CHAPTER III

THE GREAT SOPHOMORE-FRESHMAN RUSH

Freshman Young had an experience on the second night of his college course that he was never to forget. And few of those who shared it with him forgot it, and not many of the hundreds of other men that have been in college before and since have forgotten similar experiences of their own on the second or third night of college existence. Not one of them would care to miss it if he had it to do over again.

He was in his room going over for the fifth time the Latin passages in Livy, Book I. The recitation came the first thing in the morning. That meant at half-past eight, immediately after chapel.

His room was on the third story, back, of a queer, old-fashioned house in a still queerer, old, crooked street called Canal Street, because, he supposed, it led down to the canal. The little room seemed quite bare and cheerless, but he did not mind that. He had got down to work as a "college man."

That day, for the first time, he had met his professors in the classroom along with the other Freshmen of his division. He was the last man of the last division, because his last name began with Y. Later on in the term, when they were to be divided according to rank, he would not be in the last division; he had made up his mind to that. So he was going over the Livy lesson for the fifth time, although he had worked it all out during the afternoon.

Perhaps there was another reason for keeping his mind so busy. The old white farmhouse with the well-trimmed lawn and the evergreen trees in front and the tall, straight wind-pump to the west, and beyond that the long, level sweeps of rich prairie acres, all seemed very far away to-night. "I'm not homesick—of course not," he told himself, but all the same he thought he could study better if he could hear the old wind-pump go "kitty-chunk, kitty-chunk," as when he was studying his High School lessons on windy winter nights, long ago; so long that it all seemed like a different existence.

It was because he was thinking very hard about that previous existence that he started so when he suddenly heard a sound—away off in the distance.
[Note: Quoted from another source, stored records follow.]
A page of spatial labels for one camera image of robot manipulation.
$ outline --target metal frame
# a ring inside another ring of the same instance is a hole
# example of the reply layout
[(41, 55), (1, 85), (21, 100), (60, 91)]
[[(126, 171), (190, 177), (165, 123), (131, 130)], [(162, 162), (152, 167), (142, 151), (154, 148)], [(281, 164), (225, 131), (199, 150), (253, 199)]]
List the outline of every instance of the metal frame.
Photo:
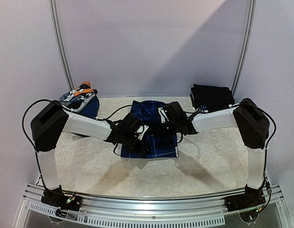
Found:
[[(288, 223), (287, 209), (279, 185), (272, 187), (270, 204), (276, 204), (284, 228)], [(23, 204), (16, 224), (22, 228), (29, 210), (54, 218), (56, 207), (40, 202), (44, 188), (28, 184), (23, 194)], [(244, 193), (244, 189), (183, 198), (120, 198), (78, 193), (83, 197), (79, 212), (69, 211), (66, 221), (97, 227), (169, 228), (169, 227), (216, 227), (225, 224), (225, 216), (239, 213), (228, 212), (223, 198)], [(268, 194), (264, 189), (266, 200)]]
[(244, 66), (245, 56), (246, 56), (246, 53), (247, 53), (248, 44), (249, 44), (249, 41), (250, 41), (251, 31), (252, 31), (252, 27), (253, 27), (255, 8), (256, 8), (256, 0), (250, 0), (249, 9), (248, 9), (248, 12), (247, 12), (247, 20), (246, 20), (246, 25), (245, 25), (245, 34), (244, 34), (244, 38), (243, 38), (240, 59), (239, 59), (239, 62), (238, 62), (236, 75), (235, 75), (233, 85), (232, 85), (233, 96), (235, 96), (235, 94), (236, 94), (236, 90), (237, 90), (239, 80), (240, 80), (240, 76), (241, 76), (241, 73), (242, 73), (242, 69), (243, 69), (243, 66)]
[[(248, 12), (247, 12), (247, 20), (246, 20), (245, 33), (244, 33), (244, 38), (243, 38), (242, 47), (241, 47), (241, 54), (240, 54), (239, 62), (237, 65), (235, 78), (234, 78), (234, 81), (232, 84), (232, 89), (231, 89), (233, 96), (235, 96), (235, 93), (237, 90), (237, 86), (238, 86), (240, 75), (241, 75), (243, 65), (245, 62), (245, 56), (247, 53), (247, 48), (248, 48), (249, 39), (250, 39), (252, 26), (253, 26), (256, 0), (249, 0), (249, 1), (250, 1), (250, 5), (249, 5)], [(75, 87), (74, 87), (73, 79), (72, 79), (70, 69), (68, 66), (67, 57), (66, 57), (64, 46), (63, 46), (62, 37), (61, 37), (56, 0), (49, 0), (49, 3), (50, 3), (52, 21), (53, 21), (53, 26), (54, 26), (54, 31), (55, 31), (56, 41), (57, 41), (57, 47), (59, 50), (59, 55), (60, 55), (62, 67), (65, 72), (67, 84), (69, 86), (69, 89), (71, 90)]]
[(60, 60), (62, 64), (62, 68), (65, 72), (67, 84), (69, 87), (69, 90), (74, 89), (74, 83), (73, 79), (70, 73), (70, 69), (68, 66), (67, 62), (67, 57), (65, 53), (65, 48), (63, 46), (62, 42), (62, 37), (61, 37), (61, 31), (60, 31), (60, 26), (59, 26), (59, 20), (58, 20), (58, 13), (57, 13), (57, 7), (56, 7), (56, 1), (55, 0), (49, 0), (50, 3), (50, 10), (51, 10), (51, 15), (52, 15), (52, 21), (53, 21), (53, 27), (54, 27), (54, 32), (55, 32), (55, 37), (56, 37), (56, 42), (57, 42), (57, 47), (60, 55)]

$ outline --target curved metal pole
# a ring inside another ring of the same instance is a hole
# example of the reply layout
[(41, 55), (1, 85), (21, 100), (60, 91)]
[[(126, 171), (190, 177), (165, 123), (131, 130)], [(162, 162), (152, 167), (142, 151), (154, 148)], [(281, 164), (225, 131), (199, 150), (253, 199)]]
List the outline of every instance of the curved metal pole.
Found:
[(74, 89), (74, 83), (73, 79), (70, 73), (70, 69), (68, 66), (67, 62), (67, 57), (65, 53), (65, 49), (63, 46), (62, 42), (62, 37), (61, 37), (61, 32), (60, 32), (60, 27), (59, 27), (59, 20), (58, 20), (58, 13), (57, 13), (57, 7), (56, 7), (56, 1), (55, 0), (49, 0), (50, 3), (50, 10), (51, 10), (51, 15), (52, 15), (52, 21), (53, 21), (53, 27), (54, 27), (54, 32), (55, 32), (55, 37), (56, 37), (56, 42), (57, 42), (57, 47), (60, 55), (60, 60), (62, 63), (62, 68), (65, 72), (67, 84), (69, 87), (69, 90)]
[(242, 43), (242, 50), (241, 50), (240, 59), (239, 59), (237, 70), (236, 70), (236, 75), (232, 85), (233, 96), (235, 96), (236, 94), (236, 90), (240, 80), (240, 75), (241, 75), (244, 62), (245, 62), (245, 56), (247, 53), (248, 44), (249, 44), (251, 31), (253, 27), (255, 7), (256, 7), (256, 0), (250, 0), (250, 6), (248, 10), (246, 25), (245, 25), (245, 34), (244, 34), (243, 43)]

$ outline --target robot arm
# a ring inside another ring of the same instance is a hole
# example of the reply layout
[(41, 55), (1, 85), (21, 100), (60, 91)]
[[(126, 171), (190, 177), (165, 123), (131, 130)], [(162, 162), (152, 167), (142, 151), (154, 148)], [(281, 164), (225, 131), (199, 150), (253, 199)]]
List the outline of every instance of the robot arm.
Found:
[(178, 102), (159, 108), (161, 120), (172, 133), (197, 134), (199, 132), (238, 127), (248, 151), (248, 179), (245, 194), (225, 199), (229, 211), (257, 206), (265, 202), (262, 188), (265, 184), (265, 141), (269, 134), (269, 120), (252, 100), (212, 113), (193, 114), (187, 118)]
[(142, 140), (148, 126), (133, 114), (114, 124), (110, 120), (89, 118), (63, 107), (60, 102), (48, 104), (31, 122), (32, 136), (38, 157), (45, 194), (41, 202), (64, 209), (79, 210), (82, 198), (71, 198), (62, 192), (57, 176), (55, 148), (61, 132), (92, 136), (109, 143), (120, 143), (137, 153), (149, 153), (149, 144)]
[[(158, 112), (171, 133), (197, 134), (199, 132), (238, 127), (249, 156), (248, 180), (245, 194), (225, 198), (229, 211), (257, 206), (265, 202), (262, 188), (265, 184), (265, 141), (268, 137), (269, 121), (258, 111), (250, 99), (240, 104), (212, 113), (193, 114), (187, 117), (178, 102), (172, 102)], [(78, 133), (96, 137), (110, 143), (120, 143), (137, 153), (149, 152), (143, 139), (147, 126), (142, 125), (132, 113), (118, 124), (110, 120), (98, 120), (74, 113), (61, 106), (58, 101), (47, 105), (31, 122), (33, 140), (38, 153), (40, 172), (45, 185), (42, 202), (53, 206), (66, 205), (69, 200), (59, 184), (55, 163), (55, 147), (61, 132)], [(78, 210), (80, 197), (66, 209)]]

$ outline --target black cable
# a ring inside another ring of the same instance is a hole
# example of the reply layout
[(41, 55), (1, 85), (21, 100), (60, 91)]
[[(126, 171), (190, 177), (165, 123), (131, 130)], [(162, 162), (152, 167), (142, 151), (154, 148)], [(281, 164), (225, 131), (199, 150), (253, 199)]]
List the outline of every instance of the black cable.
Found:
[(180, 141), (178, 141), (177, 143), (182, 142), (182, 140), (183, 140), (183, 134), (181, 133), (181, 139), (180, 139)]
[(203, 113), (203, 112), (202, 112), (202, 109), (201, 108), (198, 108), (195, 112), (185, 112), (185, 113), (188, 113), (188, 114), (199, 114), (199, 113)]
[(56, 210), (56, 212), (55, 212), (55, 215), (56, 215), (57, 217), (60, 217), (60, 218), (65, 219), (65, 218), (67, 217), (67, 215), (68, 215), (68, 212), (66, 212), (66, 211), (62, 211), (62, 210), (60, 210), (59, 208), (57, 208), (57, 210)]
[(117, 149), (117, 147), (118, 147), (118, 143), (115, 145), (115, 147), (114, 147), (114, 149), (113, 149), (113, 153), (116, 154), (117, 156), (120, 156), (121, 154), (117, 154), (117, 153), (115, 152), (115, 150)]
[(128, 104), (128, 105), (125, 105), (123, 107), (120, 107), (118, 108), (117, 110), (115, 110), (110, 116), (108, 116), (107, 118), (104, 118), (102, 120), (108, 120), (109, 118), (111, 118), (115, 113), (117, 113), (119, 110), (123, 109), (123, 108), (127, 108), (127, 107), (137, 107), (139, 109), (142, 109), (144, 112), (146, 112), (148, 114), (148, 112), (146, 110), (144, 110), (142, 107), (139, 107), (137, 105), (133, 105), (133, 104)]
[(270, 194), (269, 194), (269, 199), (268, 199), (266, 205), (263, 207), (262, 210), (264, 210), (264, 209), (267, 207), (267, 205), (269, 205), (269, 203), (270, 203), (270, 201), (271, 201), (271, 196), (272, 196), (272, 194), (270, 193)]

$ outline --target vent grille
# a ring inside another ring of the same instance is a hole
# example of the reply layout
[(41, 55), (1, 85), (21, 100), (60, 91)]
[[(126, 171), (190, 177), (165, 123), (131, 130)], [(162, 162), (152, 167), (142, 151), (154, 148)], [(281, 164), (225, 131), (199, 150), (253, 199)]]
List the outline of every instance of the vent grille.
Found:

It was in the direction of the campus. It was someone singing. It was nothing to get excited over; men in the upper classes were all the time going around in groups lazily singing, laughing and talking, and looking as if they never thought of their studies. So he turned over the leaves of his book again. But after awhile this singing came nearer and nearer.

There were many voices, all singing in concert, if not all in tune, but Young did not notice that fault, for just then the singing stopped—the quick, short college cheer cut through the air, and on the end of the cheer the Freshman class numerals—his class numerals. He waited a moment to make sure. Then it came again:

"Ray! Ray! Ray! Tiger! Siss-boom-ah! Ninety-blank!"